EXERCISE:
What you return should be the complete data below, word for word, with no pictures in it.

RECORDS FOR PROCESSING:

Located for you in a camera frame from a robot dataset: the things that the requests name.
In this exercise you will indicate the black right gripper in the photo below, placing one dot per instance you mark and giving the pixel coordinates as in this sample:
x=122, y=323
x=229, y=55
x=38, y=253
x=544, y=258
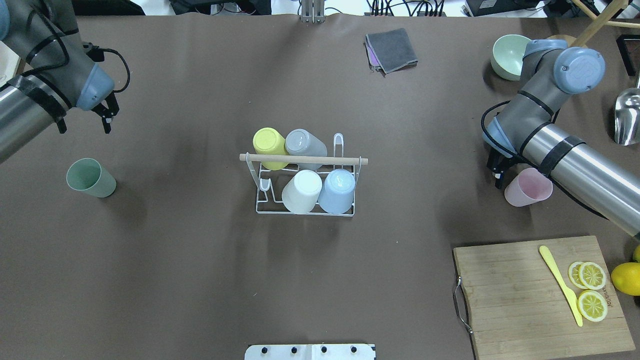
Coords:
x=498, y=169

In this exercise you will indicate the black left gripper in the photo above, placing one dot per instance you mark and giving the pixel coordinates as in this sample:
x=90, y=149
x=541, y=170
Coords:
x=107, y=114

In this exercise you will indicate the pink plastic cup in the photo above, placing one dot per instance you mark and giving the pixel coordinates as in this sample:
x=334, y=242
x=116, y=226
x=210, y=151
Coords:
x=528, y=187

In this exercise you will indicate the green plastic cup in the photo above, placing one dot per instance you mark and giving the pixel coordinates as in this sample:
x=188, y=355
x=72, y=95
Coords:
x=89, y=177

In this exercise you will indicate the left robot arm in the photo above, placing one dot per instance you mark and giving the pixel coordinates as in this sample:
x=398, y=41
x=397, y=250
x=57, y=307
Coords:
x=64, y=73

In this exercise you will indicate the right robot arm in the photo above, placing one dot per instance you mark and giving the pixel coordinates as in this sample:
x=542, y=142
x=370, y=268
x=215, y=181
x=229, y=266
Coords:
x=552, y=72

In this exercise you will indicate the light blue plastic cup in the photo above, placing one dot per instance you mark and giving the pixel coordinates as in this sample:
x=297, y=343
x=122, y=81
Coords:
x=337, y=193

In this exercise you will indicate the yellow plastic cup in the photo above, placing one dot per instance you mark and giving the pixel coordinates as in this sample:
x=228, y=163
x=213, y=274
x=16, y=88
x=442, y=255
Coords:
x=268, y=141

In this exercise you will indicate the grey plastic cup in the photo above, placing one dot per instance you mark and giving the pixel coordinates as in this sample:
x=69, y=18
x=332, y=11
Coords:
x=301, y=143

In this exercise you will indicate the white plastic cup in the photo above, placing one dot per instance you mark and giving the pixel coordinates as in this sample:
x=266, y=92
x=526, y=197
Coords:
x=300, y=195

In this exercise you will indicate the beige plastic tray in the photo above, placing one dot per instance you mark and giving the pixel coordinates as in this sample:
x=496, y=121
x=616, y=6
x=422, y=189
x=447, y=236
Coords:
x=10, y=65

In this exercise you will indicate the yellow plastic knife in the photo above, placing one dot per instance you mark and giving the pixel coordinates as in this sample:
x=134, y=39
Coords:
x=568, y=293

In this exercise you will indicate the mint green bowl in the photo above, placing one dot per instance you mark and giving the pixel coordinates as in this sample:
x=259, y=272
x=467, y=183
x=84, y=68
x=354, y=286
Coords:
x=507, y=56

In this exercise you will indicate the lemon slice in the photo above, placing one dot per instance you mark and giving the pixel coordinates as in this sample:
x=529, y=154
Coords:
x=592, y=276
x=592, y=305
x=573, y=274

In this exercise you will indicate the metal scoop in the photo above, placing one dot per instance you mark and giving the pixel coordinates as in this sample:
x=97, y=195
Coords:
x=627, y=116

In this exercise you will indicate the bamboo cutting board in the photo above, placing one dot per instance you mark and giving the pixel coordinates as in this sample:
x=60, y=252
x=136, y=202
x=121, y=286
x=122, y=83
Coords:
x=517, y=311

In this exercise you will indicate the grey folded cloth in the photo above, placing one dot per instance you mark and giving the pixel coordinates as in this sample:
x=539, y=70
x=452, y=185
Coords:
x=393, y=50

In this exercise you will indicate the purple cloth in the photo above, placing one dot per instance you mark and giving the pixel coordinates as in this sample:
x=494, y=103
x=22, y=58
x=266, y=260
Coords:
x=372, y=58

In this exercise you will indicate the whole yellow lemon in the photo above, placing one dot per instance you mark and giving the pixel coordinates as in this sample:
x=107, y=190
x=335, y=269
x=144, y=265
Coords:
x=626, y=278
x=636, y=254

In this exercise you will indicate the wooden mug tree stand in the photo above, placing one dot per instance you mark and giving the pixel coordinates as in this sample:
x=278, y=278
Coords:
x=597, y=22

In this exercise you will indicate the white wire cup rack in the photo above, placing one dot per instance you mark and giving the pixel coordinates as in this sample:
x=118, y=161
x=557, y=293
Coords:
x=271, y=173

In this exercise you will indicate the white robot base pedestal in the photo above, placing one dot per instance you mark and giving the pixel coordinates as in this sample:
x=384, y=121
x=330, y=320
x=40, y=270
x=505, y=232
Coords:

ANSWER TO THIS EXERCISE:
Located for you in a camera frame from a robot dataset: the things that the requests name.
In this exercise you will indicate the black right gripper in the photo below, placing one dot per instance you mark and giving the pixel coordinates as in this sample:
x=122, y=323
x=229, y=55
x=38, y=253
x=544, y=258
Coords:
x=498, y=169

In this exercise you will indicate the black left gripper in the photo above, placing one dot per instance you mark and giving the pixel coordinates as in this sample:
x=90, y=149
x=541, y=170
Coords:
x=107, y=114

In this exercise you will indicate the pink plastic cup in the photo above, placing one dot per instance you mark and giving the pixel coordinates as in this sample:
x=334, y=242
x=116, y=226
x=210, y=151
Coords:
x=528, y=187

In this exercise you will indicate the green plastic cup in the photo above, placing one dot per instance you mark and giving the pixel coordinates as in this sample:
x=188, y=355
x=72, y=95
Coords:
x=89, y=177

In this exercise you will indicate the left robot arm in the photo above, placing one dot per instance you mark and giving the pixel coordinates as in this sample:
x=398, y=41
x=397, y=250
x=57, y=307
Coords:
x=64, y=73

In this exercise you will indicate the right robot arm in the photo above, placing one dot per instance you mark and giving the pixel coordinates as in this sample:
x=542, y=142
x=370, y=268
x=215, y=181
x=229, y=266
Coords:
x=552, y=72

In this exercise you will indicate the light blue plastic cup in the photo above, placing one dot per instance you mark and giving the pixel coordinates as in this sample:
x=297, y=343
x=122, y=81
Coords:
x=337, y=193

In this exercise you will indicate the yellow plastic cup in the photo above, placing one dot per instance you mark and giving the pixel coordinates as in this sample:
x=228, y=163
x=213, y=274
x=16, y=88
x=442, y=255
Coords:
x=268, y=141

In this exercise you will indicate the grey plastic cup in the photo above, placing one dot per instance you mark and giving the pixel coordinates as in this sample:
x=69, y=18
x=332, y=11
Coords:
x=301, y=143

In this exercise you will indicate the white plastic cup in the photo above, placing one dot per instance you mark and giving the pixel coordinates as in this sample:
x=266, y=92
x=526, y=197
Coords:
x=300, y=195

In this exercise you will indicate the beige plastic tray in the photo above, placing one dot per instance you mark and giving the pixel coordinates as in this sample:
x=496, y=121
x=616, y=6
x=422, y=189
x=447, y=236
Coords:
x=10, y=65

In this exercise you will indicate the yellow plastic knife in the photo above, placing one dot per instance you mark and giving the pixel coordinates as in this sample:
x=134, y=39
Coords:
x=568, y=293

In this exercise you will indicate the mint green bowl in the photo above, placing one dot per instance you mark and giving the pixel coordinates as in this sample:
x=259, y=272
x=467, y=183
x=84, y=68
x=354, y=286
Coords:
x=507, y=56

In this exercise you will indicate the lemon slice in the photo above, placing one dot per instance you mark and giving the pixel coordinates as in this sample:
x=529, y=154
Coords:
x=592, y=276
x=592, y=305
x=573, y=274

In this exercise you will indicate the metal scoop in the photo above, placing one dot per instance you mark and giving the pixel coordinates as in this sample:
x=97, y=195
Coords:
x=627, y=116

In this exercise you will indicate the bamboo cutting board in the photo above, placing one dot per instance you mark and giving the pixel coordinates as in this sample:
x=60, y=252
x=136, y=202
x=121, y=286
x=122, y=83
Coords:
x=517, y=311

In this exercise you will indicate the grey folded cloth in the photo above, placing one dot per instance you mark and giving the pixel coordinates as in this sample:
x=539, y=70
x=452, y=185
Coords:
x=393, y=50

In this exercise you will indicate the purple cloth in the photo above, placing one dot per instance you mark and giving the pixel coordinates as in this sample:
x=494, y=103
x=22, y=58
x=266, y=260
Coords:
x=372, y=58

In this exercise you will indicate the whole yellow lemon in the photo above, placing one dot per instance you mark and giving the pixel coordinates as in this sample:
x=107, y=190
x=335, y=269
x=144, y=265
Coords:
x=626, y=278
x=636, y=254

In this exercise you will indicate the wooden mug tree stand in the photo above, placing one dot per instance you mark and giving the pixel coordinates as in this sample:
x=278, y=278
Coords:
x=597, y=22

In this exercise you will indicate the white wire cup rack in the photo above, placing one dot per instance you mark and giving the pixel coordinates as in this sample:
x=118, y=161
x=557, y=293
Coords:
x=271, y=173

In this exercise you will indicate the white robot base pedestal in the photo above, placing one dot per instance you mark and giving the pixel coordinates as in this sample:
x=384, y=121
x=330, y=320
x=40, y=270
x=505, y=232
Coords:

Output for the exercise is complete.